*** MATERIAL PROVIDED Section Begins ***

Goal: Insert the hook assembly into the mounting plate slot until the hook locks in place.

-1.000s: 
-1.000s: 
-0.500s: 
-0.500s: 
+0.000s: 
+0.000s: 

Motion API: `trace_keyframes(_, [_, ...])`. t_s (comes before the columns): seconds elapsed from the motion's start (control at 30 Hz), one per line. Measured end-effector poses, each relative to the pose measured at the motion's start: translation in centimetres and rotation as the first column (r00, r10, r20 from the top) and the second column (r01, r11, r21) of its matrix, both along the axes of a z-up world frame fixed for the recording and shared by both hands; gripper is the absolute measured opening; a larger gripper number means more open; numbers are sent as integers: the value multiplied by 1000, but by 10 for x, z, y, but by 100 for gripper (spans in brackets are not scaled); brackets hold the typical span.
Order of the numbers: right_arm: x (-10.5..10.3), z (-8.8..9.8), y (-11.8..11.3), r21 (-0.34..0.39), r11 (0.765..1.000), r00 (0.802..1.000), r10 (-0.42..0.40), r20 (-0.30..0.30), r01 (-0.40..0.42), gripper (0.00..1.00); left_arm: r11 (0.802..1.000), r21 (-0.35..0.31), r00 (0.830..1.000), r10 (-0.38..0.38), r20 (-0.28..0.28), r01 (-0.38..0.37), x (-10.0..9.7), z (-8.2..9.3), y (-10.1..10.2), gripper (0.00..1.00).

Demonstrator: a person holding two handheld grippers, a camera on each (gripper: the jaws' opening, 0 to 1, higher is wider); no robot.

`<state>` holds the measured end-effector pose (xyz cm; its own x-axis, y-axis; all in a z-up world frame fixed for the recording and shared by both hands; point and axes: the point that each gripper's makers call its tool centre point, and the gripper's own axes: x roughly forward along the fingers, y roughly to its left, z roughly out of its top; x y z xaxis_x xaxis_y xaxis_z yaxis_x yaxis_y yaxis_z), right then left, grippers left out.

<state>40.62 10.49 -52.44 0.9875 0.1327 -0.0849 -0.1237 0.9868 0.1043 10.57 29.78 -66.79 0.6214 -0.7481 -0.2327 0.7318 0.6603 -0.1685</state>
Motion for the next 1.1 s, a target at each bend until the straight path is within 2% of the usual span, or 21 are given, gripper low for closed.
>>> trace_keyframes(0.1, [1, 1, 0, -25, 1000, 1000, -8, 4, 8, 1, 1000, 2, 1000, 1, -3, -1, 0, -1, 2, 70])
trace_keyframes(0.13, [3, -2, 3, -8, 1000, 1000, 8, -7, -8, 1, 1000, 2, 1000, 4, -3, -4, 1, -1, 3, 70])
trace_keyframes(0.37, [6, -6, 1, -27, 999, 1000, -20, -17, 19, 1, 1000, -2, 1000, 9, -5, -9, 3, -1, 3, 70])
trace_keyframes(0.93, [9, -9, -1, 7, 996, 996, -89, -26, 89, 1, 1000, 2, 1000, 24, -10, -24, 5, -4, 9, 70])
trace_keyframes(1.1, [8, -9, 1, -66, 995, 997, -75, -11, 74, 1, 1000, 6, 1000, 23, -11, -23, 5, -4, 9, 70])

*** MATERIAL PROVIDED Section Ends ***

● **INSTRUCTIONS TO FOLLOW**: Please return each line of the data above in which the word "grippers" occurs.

● **REPLY**:
Demonstrator: a person holding two handheld grippers, a camera on each (gripper: the jaws' opening, 0 to 1, higher is wider); no robot.
`<state>` holds the measured end-effector pose (xyz cm; its own x-axis, y-axis; all in a z-up world frame fixed for the recording and shared by both hands; point and axes: the point that each gripper's makers call its tool centre point, and the gripper's own axes: x roughly forward along the fingers, y roughly to its left, z roughly out of its top; x y z xaxis_x xaxis_y xaxis_z yaxis_x yaxis_y yaxis_z), right then left, grippers left out.

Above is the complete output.